What you are asked to do:
Word for word, restate every line of the listing that follows.

Input:
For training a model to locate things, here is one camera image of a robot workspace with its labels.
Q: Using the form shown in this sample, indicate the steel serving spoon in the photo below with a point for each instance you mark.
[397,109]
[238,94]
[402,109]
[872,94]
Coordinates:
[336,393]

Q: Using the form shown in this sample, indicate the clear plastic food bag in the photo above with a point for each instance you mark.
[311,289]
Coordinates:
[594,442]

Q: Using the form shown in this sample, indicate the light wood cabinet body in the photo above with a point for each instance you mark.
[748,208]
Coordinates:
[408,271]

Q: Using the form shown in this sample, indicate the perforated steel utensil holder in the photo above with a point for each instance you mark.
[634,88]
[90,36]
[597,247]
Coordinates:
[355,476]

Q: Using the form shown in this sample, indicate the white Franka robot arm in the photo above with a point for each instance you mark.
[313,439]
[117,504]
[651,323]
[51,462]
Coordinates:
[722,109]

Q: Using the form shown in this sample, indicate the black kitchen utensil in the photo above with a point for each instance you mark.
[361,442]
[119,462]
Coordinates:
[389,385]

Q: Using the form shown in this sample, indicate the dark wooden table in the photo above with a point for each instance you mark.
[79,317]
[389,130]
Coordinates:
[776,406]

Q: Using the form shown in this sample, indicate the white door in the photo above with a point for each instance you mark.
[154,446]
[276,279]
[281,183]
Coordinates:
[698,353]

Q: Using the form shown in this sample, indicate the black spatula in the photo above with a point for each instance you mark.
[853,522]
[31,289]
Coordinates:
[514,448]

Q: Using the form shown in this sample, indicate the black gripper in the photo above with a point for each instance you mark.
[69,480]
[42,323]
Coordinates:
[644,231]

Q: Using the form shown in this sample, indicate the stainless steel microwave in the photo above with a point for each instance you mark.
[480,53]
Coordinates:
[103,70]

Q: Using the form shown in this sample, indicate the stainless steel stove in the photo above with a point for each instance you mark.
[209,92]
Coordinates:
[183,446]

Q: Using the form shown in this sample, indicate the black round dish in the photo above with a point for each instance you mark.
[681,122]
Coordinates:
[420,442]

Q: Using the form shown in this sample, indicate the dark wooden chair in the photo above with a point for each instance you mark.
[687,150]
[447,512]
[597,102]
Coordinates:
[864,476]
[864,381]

Problem solution:
For training a model to locate things, here is one camera image of a robot workspace with its labels.
Q: Using the form shown in this sample, indicate the steel serving spoon in the photo below with a point for each instance you mark.
[397,109]
[238,94]
[402,109]
[872,94]
Coordinates:
[336,393]

Q: Using the form shown in this sample, indicate the clear plastic food bag in the photo above with a point for each instance you mark.
[311,289]
Coordinates:
[594,442]

Q: Using the form shown in this sample, indicate the light wood cabinet body in the photo above with a point for each instance you mark.
[748,208]
Coordinates:
[408,271]

Q: Using the form shown in this sample, indicate the perforated steel utensil holder in the photo above with a point for each instance you mark.
[634,88]
[90,36]
[597,247]
Coordinates:
[355,476]

Q: Using the form shown in this sample, indicate the white Franka robot arm in the photo above with a point for each instance you mark.
[313,439]
[117,504]
[651,323]
[51,462]
Coordinates:
[722,109]

Q: Using the form shown in this sample, indicate the black kitchen utensil in the photo above with a point for each instance you mark.
[361,442]
[119,462]
Coordinates:
[389,385]

Q: Using the form shown in this sample, indicate the dark wooden table in the photo above with a point for each instance you mark.
[79,317]
[389,130]
Coordinates:
[776,406]

Q: Using the form shown in this sample, indicate the white door in the photo above with a point for each instance you mark.
[154,446]
[276,279]
[281,183]
Coordinates:
[698,353]

Q: Using the form shown in this sample, indicate the black spatula in the photo above with a point for each instance you mark.
[853,522]
[31,289]
Coordinates:
[514,448]

Q: Using the form shown in this sample, indicate the black gripper in the photo above with a point for each instance you mark.
[69,480]
[42,323]
Coordinates:
[644,231]

Q: Using the form shown in this sample, indicate the stainless steel microwave in the photo above with a point for each instance you mark.
[480,53]
Coordinates:
[103,70]

Q: Using the form shown in this sample, indicate the stainless steel stove in the photo above with a point for each instance you mark.
[209,92]
Coordinates:
[183,446]

Q: Using the form shown in this sample, indicate the black round dish in the photo above with a point for each instance you mark.
[681,122]
Coordinates:
[420,442]

Q: Using the form shown in this sample, indicate the dark wooden chair in the photo above with a point for each instance you mark.
[687,150]
[447,512]
[597,102]
Coordinates:
[864,476]
[864,381]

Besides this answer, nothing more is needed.